PROVIDED DATA ::
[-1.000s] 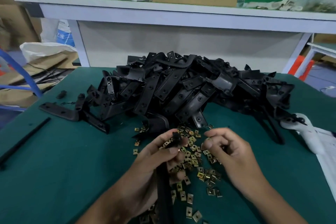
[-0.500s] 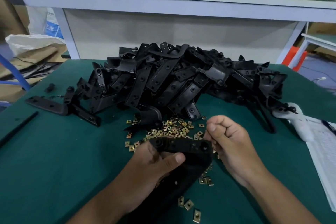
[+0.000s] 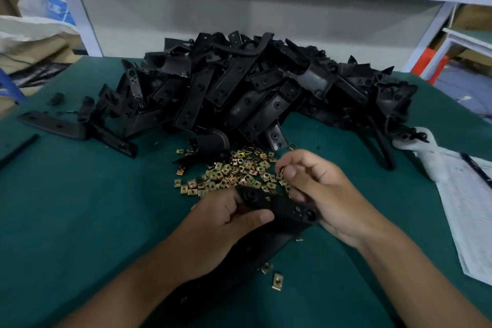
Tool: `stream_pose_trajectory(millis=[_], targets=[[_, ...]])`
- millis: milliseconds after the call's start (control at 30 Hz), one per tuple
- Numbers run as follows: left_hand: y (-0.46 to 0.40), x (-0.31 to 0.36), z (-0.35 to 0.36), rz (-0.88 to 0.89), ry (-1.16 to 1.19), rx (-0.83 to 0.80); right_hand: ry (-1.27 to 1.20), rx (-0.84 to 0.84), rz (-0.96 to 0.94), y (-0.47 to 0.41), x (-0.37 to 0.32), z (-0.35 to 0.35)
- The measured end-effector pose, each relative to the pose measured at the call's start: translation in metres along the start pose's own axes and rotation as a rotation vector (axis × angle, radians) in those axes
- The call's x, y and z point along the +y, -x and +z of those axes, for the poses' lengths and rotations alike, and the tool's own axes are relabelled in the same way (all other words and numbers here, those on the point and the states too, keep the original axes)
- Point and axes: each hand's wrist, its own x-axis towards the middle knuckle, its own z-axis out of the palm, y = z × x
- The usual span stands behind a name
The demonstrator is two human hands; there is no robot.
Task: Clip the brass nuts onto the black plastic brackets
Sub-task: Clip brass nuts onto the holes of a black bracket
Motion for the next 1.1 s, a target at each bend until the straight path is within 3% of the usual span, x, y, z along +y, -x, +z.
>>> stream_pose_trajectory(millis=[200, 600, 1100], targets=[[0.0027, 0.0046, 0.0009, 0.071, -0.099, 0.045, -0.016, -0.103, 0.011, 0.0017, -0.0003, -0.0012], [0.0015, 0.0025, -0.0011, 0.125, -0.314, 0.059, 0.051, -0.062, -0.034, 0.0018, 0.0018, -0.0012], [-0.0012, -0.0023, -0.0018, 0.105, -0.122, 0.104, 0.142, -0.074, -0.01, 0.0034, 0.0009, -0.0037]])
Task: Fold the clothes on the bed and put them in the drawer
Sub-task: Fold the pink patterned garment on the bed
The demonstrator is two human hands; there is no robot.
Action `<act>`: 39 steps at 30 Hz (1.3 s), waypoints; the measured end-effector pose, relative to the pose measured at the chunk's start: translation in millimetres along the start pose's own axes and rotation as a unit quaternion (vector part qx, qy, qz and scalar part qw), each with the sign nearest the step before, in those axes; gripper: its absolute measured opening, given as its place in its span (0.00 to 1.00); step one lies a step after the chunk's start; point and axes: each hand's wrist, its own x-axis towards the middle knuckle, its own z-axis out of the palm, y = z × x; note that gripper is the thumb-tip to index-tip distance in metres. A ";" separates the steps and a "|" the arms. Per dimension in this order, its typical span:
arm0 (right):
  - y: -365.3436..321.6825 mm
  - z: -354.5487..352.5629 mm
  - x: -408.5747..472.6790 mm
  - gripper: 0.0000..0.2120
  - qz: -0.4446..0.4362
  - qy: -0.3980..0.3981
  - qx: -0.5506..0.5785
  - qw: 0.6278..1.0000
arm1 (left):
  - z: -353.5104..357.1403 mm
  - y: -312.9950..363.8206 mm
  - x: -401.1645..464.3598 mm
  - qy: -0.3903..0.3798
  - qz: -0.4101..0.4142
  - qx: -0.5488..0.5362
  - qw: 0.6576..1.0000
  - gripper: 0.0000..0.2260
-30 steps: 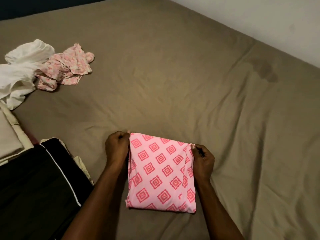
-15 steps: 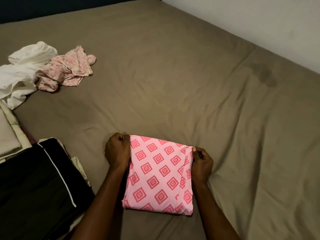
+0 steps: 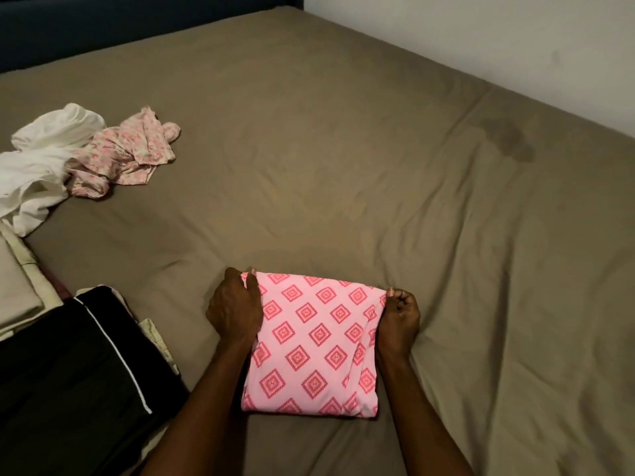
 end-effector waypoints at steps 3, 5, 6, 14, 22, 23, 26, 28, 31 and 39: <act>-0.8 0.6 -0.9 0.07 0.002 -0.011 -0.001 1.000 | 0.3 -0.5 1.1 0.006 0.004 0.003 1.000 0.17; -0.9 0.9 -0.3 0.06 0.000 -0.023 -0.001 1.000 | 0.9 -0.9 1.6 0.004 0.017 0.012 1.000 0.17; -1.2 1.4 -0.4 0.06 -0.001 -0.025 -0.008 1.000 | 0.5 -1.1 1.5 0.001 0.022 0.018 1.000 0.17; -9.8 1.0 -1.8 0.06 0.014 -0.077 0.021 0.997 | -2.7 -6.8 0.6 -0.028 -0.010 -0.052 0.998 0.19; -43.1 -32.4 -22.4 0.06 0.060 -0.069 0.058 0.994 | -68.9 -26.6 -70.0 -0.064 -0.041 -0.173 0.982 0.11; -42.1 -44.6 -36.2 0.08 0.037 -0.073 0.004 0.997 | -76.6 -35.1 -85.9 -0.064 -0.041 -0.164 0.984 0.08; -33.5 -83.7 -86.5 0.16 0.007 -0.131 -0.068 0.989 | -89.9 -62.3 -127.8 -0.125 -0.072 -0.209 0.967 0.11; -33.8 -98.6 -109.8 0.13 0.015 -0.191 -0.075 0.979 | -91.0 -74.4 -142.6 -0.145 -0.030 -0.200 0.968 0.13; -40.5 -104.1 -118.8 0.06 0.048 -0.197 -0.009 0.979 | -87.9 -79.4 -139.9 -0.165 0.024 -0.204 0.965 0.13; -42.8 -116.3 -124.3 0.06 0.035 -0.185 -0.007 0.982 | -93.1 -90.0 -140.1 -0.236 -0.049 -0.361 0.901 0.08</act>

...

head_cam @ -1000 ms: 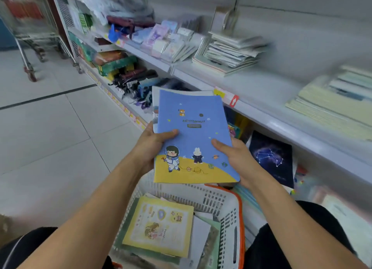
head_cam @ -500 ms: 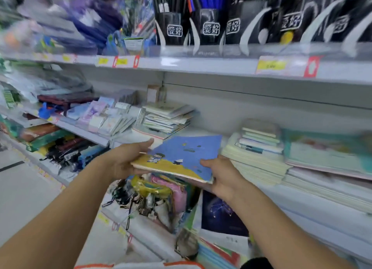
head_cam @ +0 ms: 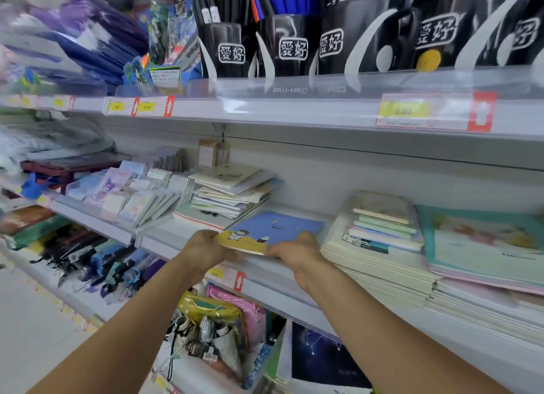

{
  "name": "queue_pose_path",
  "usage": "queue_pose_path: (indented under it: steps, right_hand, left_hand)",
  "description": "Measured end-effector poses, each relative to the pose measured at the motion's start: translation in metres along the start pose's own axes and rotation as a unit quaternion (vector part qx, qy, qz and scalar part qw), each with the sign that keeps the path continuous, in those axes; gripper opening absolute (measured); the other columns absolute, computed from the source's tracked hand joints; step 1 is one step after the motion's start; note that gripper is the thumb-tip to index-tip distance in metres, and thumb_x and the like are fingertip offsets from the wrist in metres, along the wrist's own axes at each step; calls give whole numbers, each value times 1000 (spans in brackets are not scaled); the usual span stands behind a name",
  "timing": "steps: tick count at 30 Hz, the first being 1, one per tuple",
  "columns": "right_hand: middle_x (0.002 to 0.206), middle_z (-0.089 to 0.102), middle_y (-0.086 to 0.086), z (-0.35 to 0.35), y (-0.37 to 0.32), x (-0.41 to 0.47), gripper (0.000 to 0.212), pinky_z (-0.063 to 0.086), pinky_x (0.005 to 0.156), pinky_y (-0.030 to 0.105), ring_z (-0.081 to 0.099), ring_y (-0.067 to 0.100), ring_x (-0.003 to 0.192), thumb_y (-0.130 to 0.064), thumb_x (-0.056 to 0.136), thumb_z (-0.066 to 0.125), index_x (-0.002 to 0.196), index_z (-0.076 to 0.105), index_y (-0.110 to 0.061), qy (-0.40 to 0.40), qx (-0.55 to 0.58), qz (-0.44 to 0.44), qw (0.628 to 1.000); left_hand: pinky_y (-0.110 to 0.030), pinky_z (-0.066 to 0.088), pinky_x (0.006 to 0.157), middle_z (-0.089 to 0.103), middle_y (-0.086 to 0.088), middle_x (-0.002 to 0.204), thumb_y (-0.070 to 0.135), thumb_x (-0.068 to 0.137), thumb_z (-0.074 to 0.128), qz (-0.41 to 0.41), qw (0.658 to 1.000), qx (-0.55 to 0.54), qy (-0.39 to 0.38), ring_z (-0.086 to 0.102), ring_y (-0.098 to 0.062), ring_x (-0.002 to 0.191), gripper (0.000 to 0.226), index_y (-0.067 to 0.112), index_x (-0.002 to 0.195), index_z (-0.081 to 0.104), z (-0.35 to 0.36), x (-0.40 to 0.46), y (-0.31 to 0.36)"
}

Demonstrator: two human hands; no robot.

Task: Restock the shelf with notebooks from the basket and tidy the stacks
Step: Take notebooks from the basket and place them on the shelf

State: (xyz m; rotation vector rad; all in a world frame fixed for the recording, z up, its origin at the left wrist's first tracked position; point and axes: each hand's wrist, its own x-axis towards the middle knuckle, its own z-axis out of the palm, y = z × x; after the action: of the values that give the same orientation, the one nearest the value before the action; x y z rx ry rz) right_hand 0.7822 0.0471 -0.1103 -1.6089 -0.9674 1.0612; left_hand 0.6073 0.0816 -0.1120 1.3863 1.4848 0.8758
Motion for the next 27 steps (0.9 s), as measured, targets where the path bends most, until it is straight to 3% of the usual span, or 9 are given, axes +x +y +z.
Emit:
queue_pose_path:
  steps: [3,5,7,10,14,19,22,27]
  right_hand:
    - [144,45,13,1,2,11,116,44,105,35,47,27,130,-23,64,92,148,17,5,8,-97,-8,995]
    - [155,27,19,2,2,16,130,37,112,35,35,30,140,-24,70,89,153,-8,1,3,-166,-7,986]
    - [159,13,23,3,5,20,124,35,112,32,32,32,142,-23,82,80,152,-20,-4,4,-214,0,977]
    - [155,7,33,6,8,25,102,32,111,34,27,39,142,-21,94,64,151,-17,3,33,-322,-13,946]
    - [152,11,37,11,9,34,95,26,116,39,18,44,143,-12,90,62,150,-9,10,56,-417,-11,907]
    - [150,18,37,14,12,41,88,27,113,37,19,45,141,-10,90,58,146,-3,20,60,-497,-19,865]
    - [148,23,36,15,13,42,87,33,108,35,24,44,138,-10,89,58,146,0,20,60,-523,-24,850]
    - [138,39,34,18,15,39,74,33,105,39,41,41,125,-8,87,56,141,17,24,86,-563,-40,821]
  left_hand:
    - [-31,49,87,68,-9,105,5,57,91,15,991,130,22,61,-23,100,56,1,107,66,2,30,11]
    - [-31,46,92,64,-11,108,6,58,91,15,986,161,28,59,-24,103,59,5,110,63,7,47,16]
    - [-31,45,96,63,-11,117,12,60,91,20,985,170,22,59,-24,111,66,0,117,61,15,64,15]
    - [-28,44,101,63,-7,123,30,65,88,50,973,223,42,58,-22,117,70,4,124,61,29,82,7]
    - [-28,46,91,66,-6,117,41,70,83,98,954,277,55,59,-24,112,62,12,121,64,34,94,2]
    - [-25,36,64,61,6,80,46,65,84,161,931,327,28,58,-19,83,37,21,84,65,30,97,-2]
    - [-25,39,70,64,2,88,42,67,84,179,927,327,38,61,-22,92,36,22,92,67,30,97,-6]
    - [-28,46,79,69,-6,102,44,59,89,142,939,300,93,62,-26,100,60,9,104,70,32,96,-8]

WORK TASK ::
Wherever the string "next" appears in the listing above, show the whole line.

WRITTEN REPLY ::
Motion for the next 1.1 s, a target at each bend until the straight path is within 3% of the usual span, x, y, z along +y, -x, +z.
Motion for the next 27 steps (0.9 s), as measured, targets where the path bends most, until it is straight to 3% of the usual span, or 9 are given, axes +x +y +z.

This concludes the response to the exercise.